In November, Comcast customers in New Jersey, New York, and Pennsylvania lost access to the YES Network. That’s not a huge deal around that time of year – not many fans are going to cry about losing access to Nets games. Last week, Comcast reaffirmed that they wouldn’t be carrying YES for the 2016 Yankees season (starting in less than a month!) unless the $5.36 per subscriber fee was cut.
Now, YES is on the offensive, with network president and chief executive Tracy Dolgin telling the Wall Street Journal that Yankees fans should dump Comcast if they want to watch the team in 2016.
“We felt we had no choice but to let our customers know if they want to watch the Yankees they have to switch,” said Tracy Dolgin, president and chief executive of YES.
That $5.36 fee is exorbitant for an RSN, even more than what Time Warner and the Dodgers are demanding ($3.84 as of a year and a half ago) from southern California providers for SportsNet LA, which hasn’t been able to gain carriage on the top cable systems in the area.

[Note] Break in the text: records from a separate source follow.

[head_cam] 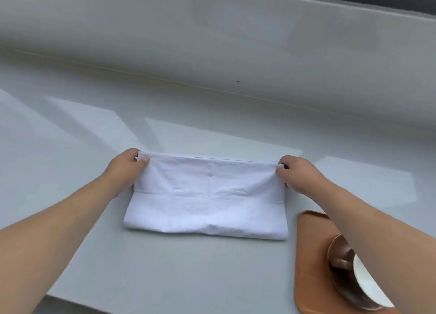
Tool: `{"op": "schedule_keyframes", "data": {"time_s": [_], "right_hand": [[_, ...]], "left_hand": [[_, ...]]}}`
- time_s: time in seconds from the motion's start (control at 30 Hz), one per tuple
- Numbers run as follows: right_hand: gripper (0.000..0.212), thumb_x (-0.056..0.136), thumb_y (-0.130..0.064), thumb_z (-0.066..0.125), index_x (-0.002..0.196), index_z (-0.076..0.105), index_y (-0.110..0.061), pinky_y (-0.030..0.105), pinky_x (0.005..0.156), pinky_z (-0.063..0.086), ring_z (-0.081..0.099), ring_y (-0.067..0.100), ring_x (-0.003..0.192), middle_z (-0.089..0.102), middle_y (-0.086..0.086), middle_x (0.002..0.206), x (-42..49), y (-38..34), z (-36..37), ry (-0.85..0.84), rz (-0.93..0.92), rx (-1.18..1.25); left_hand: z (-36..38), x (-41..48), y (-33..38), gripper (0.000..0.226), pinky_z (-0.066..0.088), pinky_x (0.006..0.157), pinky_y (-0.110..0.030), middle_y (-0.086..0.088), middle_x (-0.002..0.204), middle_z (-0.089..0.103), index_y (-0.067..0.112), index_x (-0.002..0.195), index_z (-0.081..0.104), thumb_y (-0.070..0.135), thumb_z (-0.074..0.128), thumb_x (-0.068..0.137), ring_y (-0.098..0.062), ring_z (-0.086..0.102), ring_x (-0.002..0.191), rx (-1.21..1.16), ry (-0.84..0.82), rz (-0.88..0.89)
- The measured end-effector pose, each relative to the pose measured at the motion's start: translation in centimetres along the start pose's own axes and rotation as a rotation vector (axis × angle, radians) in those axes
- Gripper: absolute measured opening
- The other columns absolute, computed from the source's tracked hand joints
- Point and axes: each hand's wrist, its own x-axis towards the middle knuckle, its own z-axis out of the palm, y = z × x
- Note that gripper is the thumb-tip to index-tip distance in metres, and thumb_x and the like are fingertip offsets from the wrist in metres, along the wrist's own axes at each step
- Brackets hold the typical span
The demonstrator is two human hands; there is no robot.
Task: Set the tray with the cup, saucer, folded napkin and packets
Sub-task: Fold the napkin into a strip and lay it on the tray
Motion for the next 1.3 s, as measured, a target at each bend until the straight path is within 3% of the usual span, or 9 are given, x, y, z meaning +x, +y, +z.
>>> {"op": "schedule_keyframes", "data": {"time_s": [0.13,0.3,0.5,0.67,0.87,1.0,1.13,1.23,1.3], "right_hand": [[0.019,0.094,-0.023,0.045,0.081,0.051,-0.010,0.032,0.056,0.034,0.046,0.022,0.059,0.056,0.003,0.068,0.7,0.6,0.1,0.004,-0.011,0.007],[0.028,0.099,-0.029,0.046,0.076,0.047,-0.014,0.029,0.052,0.038,0.055,0.024,0.055,0.059,0.006,0.068,2.3,0.5,0.4,0.010,0.016,-0.006],[0.024,0.094,-0.025,0.050,0.075,0.048,-0.012,0.031,0.053,0.035,0.051,0.025,0.067,0.058,0.004,0.075,3.8,0.4,1.2,0.036,0.039,-0.256],[0.024,0.090,-0.043,0.056,0.086,0.048,-0.021,0.031,0.051,0.035,0.053,0.024,0.066,0.060,-0.002,0.077,-0.8,0.1,2.3,0.176,-0.267,-0.510],[0.052,0.080,-0.071,0.051,0.110,0.057,-0.029,0.037,0.080,0.051,0.052,0.019,0.097,0.054,-0.006,0.105,-8.6,1.6,4.4,-0.237,-0.613,-0.760],[0.040,0.083,-0.051,0.055,0.114,0.054,-0.025,0.035,0.083,0.047,0.050,0.022,0.099,0.050,-0.003,0.113,-10.8,3.2,5.5,-0.202,-0.607,-0.873],[0.015,0.092,-0.020,0.049,0.103,0.058,-0.018,0.037,0.079,0.048,0.053,0.024,0.098,0.055,0.000,0.109,-11.1,3.4,6.5,-0.080,-0.584,-0.857],[0.008,0.093,-0.025,0.048,0.092,0.055,-0.022,0.034,0.065,0.044,0.053,0.020,0.086,0.057,-0.006,0.093,-10.9,2.8,6.0,-0.032,-0.520,-0.658],[0.006,0.089,-0.028,0.046,0.085,0.049,-0.026,0.035,0.059,0.043,0.053,0.019,0.075,0.058,-0.007,0.079,-10.2,2.2,5.1,-0.028,-0.394,-0.467]], "left_hand": [[0.3,0.6,0.0,0.027,0.040,0.067,-0.037,-0.012,0.086,0.058,0.008,0.099,0.057,0.035,0.054,0.101,-0.027,0.053,0.075,0.037,-0.022,-0.004],[0.6,1.2,0.0,0.033,0.029,0.060,-0.037,-0.007,0.077,0.044,0.013,0.078,0.039,0.032,0.054,0.100,-0.026,0.041,0.069,0.104,0.050,-0.018],[1.1,1.6,-0.4,0.036,0.033,0.056,-0.035,-0.002,0.071,0.049,0.014,0.076,0.041,0.040,0.057,0.095,-0.026,0.045,0.065,0.203,0.098,0.010],[0.9,-2.5,-2.1,0.042,0.048,0.071,-0.041,0.000,0.103,0.057,0.023,0.112,0.048,0.046,0.071,0.085,-0.029,0.058,0.093,0.454,0.230,0.290],[-0.2,-8.8,-6.6,0.062,0.045,0.096,-0.030,0.018,0.140,0.046,0.041,0.110,0.054,0.085,0.059,0.067,-0.010,0.043,0.129,0.789,-0.225,0.598],[-0.8,-9.8,-8.2,0.053,0.040,0.110,-0.034,0.008,0.161,0.038,0.032,0.118,0.063,0.069,0.065,0.079,-0.018,0.042,0.142,0.877,-0.243,0.680],[-0.3,-10.2,-8.4,0.012,0.051,0.098,-0.039,0.002,0.149,0.056,0.022,0.100,0.072,0.031,0.070,0.093,-0.024,0.058,0.129,0.779,-0.122,0.728],[-0.1,-10.2,-7.9,0.004,0.051,0.088,-0.036,0.015,0.136,0.062,0.035,0.097,0.061,0.034,0.058,0.097,-0.015,0.057,0.121,0.649,-0.094,0.591],[-0.4,-9.5,-7.0,0.003,0.051,0.074,-0.035,0.019,0.111,0.068,0.039,0.094,0.055,0.039,0.053,0.097,-0.009,0.061,0.097,0.532,-0.095,0.450]]}}
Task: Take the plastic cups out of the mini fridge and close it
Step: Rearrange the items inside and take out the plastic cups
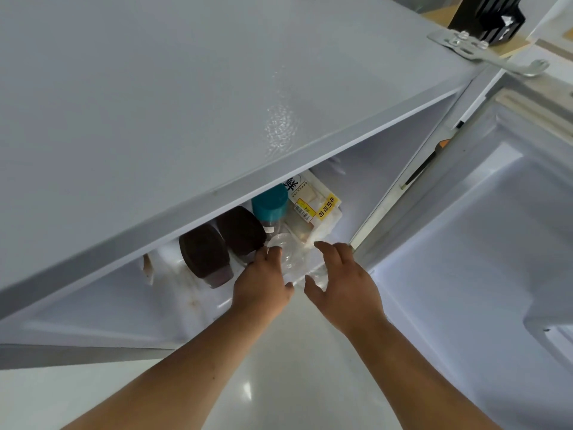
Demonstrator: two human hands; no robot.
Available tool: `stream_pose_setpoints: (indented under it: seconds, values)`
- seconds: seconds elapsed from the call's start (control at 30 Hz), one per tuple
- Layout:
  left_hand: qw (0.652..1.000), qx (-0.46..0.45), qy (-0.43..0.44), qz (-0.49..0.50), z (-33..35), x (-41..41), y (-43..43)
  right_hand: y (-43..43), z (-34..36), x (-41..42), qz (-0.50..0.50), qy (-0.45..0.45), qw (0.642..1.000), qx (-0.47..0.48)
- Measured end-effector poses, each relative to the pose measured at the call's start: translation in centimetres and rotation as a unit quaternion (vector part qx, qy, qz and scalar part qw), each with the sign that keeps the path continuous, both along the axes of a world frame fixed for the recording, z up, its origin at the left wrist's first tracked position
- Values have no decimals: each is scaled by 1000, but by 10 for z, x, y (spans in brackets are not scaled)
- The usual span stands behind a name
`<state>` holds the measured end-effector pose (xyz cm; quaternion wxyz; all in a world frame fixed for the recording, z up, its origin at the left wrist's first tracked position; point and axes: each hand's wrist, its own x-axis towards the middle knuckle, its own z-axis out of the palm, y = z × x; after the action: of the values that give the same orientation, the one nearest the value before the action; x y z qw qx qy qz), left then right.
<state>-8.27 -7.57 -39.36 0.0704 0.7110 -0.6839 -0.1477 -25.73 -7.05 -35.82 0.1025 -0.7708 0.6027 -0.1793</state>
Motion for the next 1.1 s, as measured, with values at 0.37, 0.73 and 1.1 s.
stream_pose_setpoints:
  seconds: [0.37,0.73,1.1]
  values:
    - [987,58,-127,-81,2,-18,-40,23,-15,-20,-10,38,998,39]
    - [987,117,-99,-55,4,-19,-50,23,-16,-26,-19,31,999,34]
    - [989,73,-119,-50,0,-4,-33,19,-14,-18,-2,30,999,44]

Dolgin also noted that Comcast paid the $5.36 fee last season during a temporary deal, and that the main hang-up is what’s called a “most-favored-nation” clause. I’ll let the WSJ explain the details of that dispute.
People familiar with the negotiations said the hurdle has to do with a so-called most-favored-nation clause in the proposed agreement. Typically such clauses protect a distributor such as Comcast if the programmer sells a channel to a rival at a lower price or allows greater flexibility in how a channel is distributed.
In this case, the two sides are hung up on the language of the clause. Fox thinks the demands are too restrictive with regards to selling content to potential competitors while Comcast worries that it could end up being required to carry networks its customers don’t want, the people said.
It seems like a minor detail in the grand scheme of things, and Comcast’s talk about wanting to pay a lower price is a bunch of executive speak. Yankees ratings and viewership remained strong last season, dropping just 7% on YES Network and bringing in 207,000 viewers per game, the highest mark in baseball.
Comcast isn’t the primary provider in New York and New Jersey, and given that there’s no Comcast-owned RSN in the area, it actually wouldn’t shock me if there was some subscriber loss for Comcast if this dispute carried on into the regular season. If a deal doesn’t get done in the next four weeks or so and the Yankees get off to a hot start, something’s going to give pretty quickly.